** Opening Supplied information block **

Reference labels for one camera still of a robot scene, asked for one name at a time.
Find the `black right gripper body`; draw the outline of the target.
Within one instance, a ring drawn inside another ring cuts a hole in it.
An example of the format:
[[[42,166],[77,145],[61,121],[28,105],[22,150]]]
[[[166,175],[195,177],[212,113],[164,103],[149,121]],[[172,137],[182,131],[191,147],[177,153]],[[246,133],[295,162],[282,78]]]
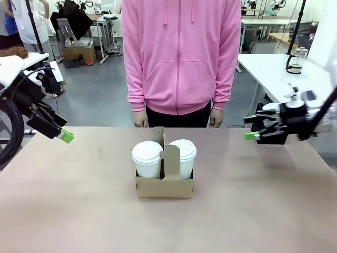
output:
[[[306,105],[290,108],[286,104],[279,106],[278,130],[285,133],[301,133],[308,126]]]

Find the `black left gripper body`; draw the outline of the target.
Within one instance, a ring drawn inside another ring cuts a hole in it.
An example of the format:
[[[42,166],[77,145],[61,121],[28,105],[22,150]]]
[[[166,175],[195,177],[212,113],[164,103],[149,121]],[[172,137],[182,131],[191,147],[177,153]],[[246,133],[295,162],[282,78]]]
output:
[[[40,86],[20,86],[14,91],[14,88],[5,92],[8,99],[12,99],[22,115],[31,118],[34,114],[40,113],[39,104],[45,97]]]

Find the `person's left hand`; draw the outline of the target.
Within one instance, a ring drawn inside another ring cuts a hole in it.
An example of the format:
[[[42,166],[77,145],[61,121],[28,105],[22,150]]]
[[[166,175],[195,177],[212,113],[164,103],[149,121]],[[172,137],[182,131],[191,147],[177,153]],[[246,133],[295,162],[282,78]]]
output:
[[[213,108],[210,113],[209,126],[212,128],[219,128],[223,123],[224,113],[223,110]]]

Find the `person's right hand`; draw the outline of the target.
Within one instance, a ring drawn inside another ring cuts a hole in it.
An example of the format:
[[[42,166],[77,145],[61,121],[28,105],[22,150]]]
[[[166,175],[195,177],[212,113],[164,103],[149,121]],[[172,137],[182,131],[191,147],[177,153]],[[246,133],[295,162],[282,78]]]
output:
[[[147,128],[148,127],[148,118],[146,111],[132,112],[132,122],[137,128]]]

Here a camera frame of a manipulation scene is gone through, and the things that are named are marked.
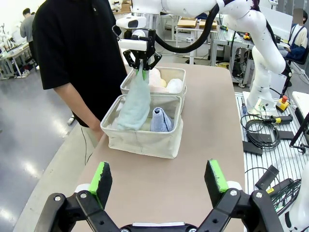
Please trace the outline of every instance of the black pants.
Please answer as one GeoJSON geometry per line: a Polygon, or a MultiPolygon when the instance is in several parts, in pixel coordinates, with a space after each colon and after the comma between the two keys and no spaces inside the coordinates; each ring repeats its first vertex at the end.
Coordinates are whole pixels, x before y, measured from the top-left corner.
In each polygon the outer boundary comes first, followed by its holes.
{"type": "Polygon", "coordinates": [[[32,42],[29,42],[29,48],[30,48],[30,52],[31,52],[32,58],[34,59],[34,61],[35,61],[36,63],[38,63],[38,62],[37,62],[37,59],[36,59],[36,57],[35,57],[35,51],[34,51],[33,41],[32,41],[32,42]]]}

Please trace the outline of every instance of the person in black shirt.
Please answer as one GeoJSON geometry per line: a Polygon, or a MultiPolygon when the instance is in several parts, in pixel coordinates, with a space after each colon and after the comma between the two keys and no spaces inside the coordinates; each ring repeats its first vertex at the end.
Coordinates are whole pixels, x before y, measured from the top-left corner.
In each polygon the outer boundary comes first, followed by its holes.
{"type": "Polygon", "coordinates": [[[43,88],[53,88],[97,141],[126,77],[115,24],[108,0],[47,0],[33,23],[43,88]]]}

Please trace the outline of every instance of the black t-shirt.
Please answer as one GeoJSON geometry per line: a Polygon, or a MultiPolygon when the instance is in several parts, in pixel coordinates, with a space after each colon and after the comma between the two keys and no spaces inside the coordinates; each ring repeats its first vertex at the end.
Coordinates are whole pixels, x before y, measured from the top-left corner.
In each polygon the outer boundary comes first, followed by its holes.
{"type": "Polygon", "coordinates": [[[99,120],[121,94],[126,77],[115,24],[108,0],[47,0],[33,22],[43,88],[71,83],[99,120]]]}

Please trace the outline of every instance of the gray shirt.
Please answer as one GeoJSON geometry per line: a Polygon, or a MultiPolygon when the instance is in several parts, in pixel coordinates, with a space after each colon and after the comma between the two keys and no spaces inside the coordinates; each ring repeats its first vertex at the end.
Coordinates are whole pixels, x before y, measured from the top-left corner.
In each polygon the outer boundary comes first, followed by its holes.
{"type": "Polygon", "coordinates": [[[32,24],[35,15],[31,15],[22,22],[20,26],[20,35],[21,37],[27,37],[27,42],[32,42],[32,24]]]}

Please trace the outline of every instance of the yellow label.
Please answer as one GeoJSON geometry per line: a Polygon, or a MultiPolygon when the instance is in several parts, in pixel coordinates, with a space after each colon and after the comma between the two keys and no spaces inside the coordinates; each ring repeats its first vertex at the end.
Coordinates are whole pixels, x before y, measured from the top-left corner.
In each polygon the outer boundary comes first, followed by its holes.
{"type": "Polygon", "coordinates": [[[269,189],[269,190],[267,190],[266,192],[268,193],[268,194],[270,194],[271,192],[273,192],[273,191],[275,191],[273,188],[271,188],[271,189],[269,189]]]}

** Closing Supplied information block **

## Aim of the task
What is needed is an exact copy of the lines above, from the one containing "Please trace the outline of every instance of the person" through the one containing "Please trace the outline of every instance of the gray", with nothing added.

## Written reply
Please trace the outline of every instance of the person in black shirt.
Please answer as one GeoJSON geometry per line: a Polygon, or a MultiPolygon when the instance is in several parts, in pixel coordinates, with a space after each colon and after the comma between the two keys and no spaces inside the coordinates; each ring repeats its first vertex at the end.
Coordinates are whole pixels, x before y, measured from the top-left corner.
In each polygon the outer boundary comes first, followed by its holes.
{"type": "Polygon", "coordinates": [[[43,88],[53,88],[97,141],[126,77],[115,24],[108,0],[47,0],[33,23],[43,88]]]}

Please trace the outline of every instance of the black t-shirt.
Please answer as one GeoJSON geometry per line: a Polygon, or a MultiPolygon when the instance is in several parts, in pixel coordinates, with a space after each colon and after the comma between the two keys and no spaces inside the coordinates; each ring repeats its first vertex at the end.
Coordinates are whole pixels, x before y, measured from the top-left corner.
In each polygon the outer boundary comes first, followed by its holes.
{"type": "Polygon", "coordinates": [[[99,120],[121,94],[126,77],[115,24],[108,0],[47,0],[33,22],[43,88],[71,83],[99,120]]]}

Please trace the outline of every instance of the gray shirt.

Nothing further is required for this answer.